▸ **Information given**:

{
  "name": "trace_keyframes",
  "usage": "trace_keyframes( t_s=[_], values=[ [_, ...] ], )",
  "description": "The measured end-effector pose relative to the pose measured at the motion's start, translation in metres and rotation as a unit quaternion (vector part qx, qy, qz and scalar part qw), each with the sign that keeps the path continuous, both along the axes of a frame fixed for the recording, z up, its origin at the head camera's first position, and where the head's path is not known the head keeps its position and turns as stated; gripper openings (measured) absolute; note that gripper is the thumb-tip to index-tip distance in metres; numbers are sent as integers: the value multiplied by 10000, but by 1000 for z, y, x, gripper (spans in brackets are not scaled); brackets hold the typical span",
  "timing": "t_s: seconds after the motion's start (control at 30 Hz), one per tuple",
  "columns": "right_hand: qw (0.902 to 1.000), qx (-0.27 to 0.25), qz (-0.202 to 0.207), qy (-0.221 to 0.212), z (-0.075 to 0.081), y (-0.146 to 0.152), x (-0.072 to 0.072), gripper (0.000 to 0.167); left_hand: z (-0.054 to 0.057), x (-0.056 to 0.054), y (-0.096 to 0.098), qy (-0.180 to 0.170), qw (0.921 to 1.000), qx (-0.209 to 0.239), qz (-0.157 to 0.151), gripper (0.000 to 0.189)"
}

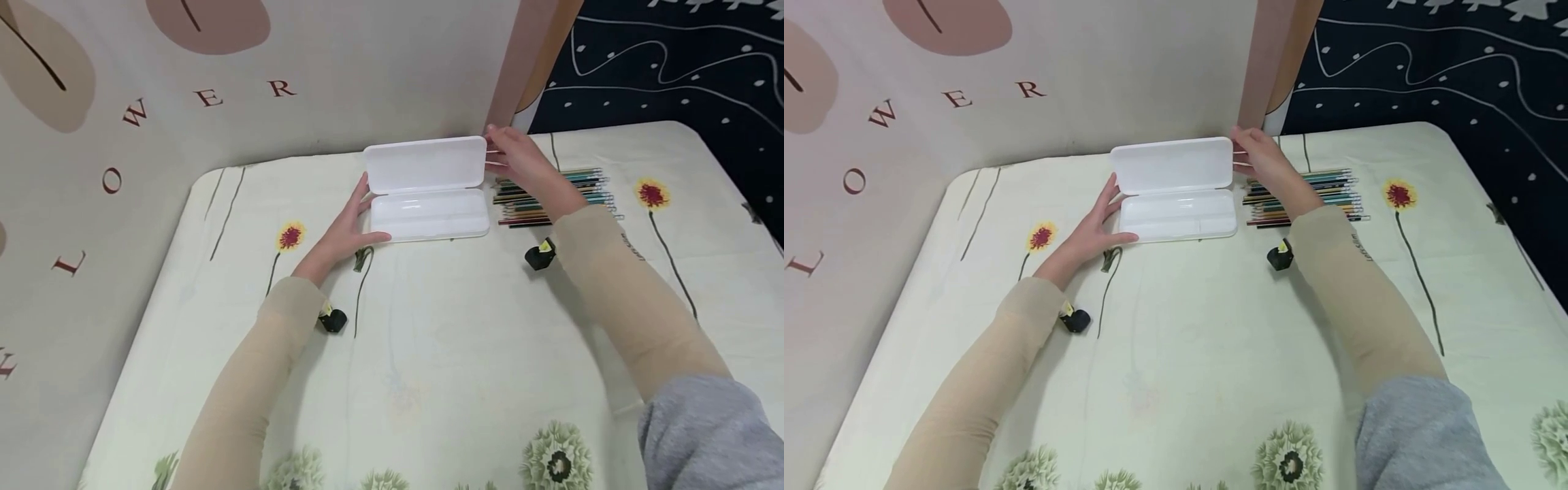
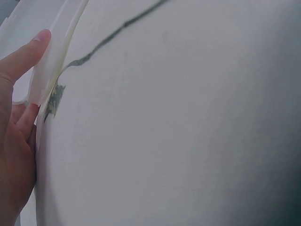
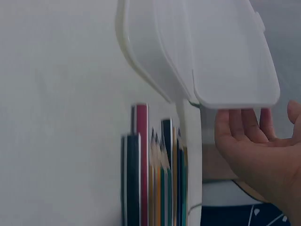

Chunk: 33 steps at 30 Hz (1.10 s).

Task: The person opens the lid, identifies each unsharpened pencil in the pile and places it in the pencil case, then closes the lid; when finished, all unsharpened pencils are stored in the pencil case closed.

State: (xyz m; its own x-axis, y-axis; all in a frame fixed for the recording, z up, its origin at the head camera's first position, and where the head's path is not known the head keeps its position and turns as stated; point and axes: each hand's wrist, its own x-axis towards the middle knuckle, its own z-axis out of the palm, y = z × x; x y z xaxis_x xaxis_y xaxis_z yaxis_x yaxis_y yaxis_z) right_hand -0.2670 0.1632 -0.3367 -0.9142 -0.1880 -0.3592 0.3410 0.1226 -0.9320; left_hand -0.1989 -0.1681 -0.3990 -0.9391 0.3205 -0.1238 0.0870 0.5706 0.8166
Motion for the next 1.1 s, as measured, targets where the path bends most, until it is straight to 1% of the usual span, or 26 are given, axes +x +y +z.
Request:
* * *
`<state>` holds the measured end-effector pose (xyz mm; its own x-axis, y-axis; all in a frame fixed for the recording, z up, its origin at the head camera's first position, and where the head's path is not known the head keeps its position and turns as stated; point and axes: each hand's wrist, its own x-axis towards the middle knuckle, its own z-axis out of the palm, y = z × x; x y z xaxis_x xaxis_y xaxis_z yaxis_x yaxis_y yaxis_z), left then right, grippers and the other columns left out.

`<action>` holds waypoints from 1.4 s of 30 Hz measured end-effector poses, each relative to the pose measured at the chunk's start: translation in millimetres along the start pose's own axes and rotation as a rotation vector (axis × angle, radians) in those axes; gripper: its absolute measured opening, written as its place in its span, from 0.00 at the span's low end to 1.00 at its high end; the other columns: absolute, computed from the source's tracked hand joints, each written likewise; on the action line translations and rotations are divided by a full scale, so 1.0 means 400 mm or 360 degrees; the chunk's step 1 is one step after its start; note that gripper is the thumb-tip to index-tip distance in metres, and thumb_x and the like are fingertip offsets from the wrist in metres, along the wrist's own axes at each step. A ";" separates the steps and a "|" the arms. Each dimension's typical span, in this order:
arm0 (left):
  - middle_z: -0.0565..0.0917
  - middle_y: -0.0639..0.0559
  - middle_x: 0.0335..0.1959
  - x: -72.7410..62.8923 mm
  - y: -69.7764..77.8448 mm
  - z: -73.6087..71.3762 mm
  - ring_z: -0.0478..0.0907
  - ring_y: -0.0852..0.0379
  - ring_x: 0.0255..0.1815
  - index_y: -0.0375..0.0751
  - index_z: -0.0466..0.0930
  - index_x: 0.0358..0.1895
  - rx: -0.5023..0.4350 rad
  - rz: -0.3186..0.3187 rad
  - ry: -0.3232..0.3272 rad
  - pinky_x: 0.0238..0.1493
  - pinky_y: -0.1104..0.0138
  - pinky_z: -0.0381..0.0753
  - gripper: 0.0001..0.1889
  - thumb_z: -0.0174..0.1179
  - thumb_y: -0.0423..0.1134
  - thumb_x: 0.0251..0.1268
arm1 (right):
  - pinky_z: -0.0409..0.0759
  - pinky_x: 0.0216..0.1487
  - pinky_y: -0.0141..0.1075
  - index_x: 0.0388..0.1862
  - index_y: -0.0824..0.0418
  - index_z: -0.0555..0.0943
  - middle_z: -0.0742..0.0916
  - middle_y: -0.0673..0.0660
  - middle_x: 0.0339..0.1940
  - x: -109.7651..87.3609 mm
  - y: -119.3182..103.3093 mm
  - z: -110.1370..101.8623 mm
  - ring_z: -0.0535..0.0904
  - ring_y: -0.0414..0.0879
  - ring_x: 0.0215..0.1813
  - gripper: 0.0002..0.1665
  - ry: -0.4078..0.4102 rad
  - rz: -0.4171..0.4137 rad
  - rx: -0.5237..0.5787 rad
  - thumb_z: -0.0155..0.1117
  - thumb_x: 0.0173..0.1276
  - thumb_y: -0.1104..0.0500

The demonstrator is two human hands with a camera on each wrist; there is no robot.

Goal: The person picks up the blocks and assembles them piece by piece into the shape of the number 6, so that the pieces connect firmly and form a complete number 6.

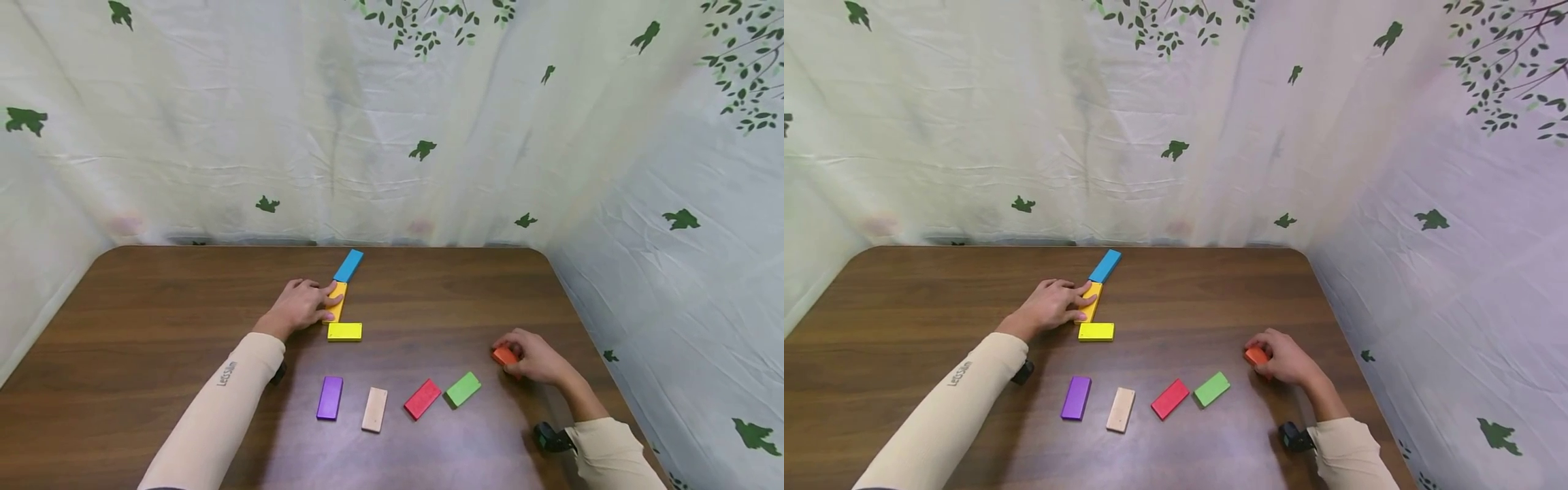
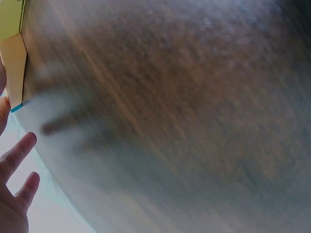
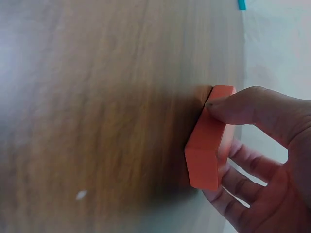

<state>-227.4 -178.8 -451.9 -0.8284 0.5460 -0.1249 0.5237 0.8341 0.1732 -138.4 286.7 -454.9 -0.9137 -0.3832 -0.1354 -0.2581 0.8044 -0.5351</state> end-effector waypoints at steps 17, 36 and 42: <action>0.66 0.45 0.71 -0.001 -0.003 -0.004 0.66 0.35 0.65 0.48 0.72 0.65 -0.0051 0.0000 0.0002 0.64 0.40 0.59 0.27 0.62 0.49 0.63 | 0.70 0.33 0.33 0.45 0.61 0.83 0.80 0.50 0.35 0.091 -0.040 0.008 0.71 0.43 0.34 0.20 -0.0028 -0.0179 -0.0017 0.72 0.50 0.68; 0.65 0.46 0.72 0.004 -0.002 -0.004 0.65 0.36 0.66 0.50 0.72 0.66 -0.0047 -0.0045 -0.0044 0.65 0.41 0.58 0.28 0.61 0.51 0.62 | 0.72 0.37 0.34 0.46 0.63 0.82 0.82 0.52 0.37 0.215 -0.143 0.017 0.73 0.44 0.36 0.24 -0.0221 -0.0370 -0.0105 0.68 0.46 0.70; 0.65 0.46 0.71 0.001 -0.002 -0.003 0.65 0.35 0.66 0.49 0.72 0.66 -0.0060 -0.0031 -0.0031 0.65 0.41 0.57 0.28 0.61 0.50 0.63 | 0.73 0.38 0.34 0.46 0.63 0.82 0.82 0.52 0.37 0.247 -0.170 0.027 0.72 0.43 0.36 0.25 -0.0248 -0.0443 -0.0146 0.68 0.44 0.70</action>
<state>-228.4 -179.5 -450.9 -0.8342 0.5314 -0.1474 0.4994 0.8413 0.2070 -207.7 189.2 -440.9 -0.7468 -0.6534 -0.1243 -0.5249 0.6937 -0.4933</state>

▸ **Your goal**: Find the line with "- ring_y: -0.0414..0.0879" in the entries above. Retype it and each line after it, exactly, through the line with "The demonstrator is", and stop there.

▸ **Response box**:
  - ring_y: -0.0414..0.0879
  - ring_x: 0.0215..0.1813
  - gripper: 0.0002..0.1665
  - ry: -0.4078..0.4102 rad
  - rz: -0.4171..0.4137 rad
  - rx: -0.5237..0.5787 rad
  - thumb_z: -0.0155..0.1117
  - thumb_x: 0.0173..0.1276
  - thumb_y: -0.1104..0.0500

The demonstrator is two human hands with a camera on each wrist; there is no robot.

With that, the exercise is done.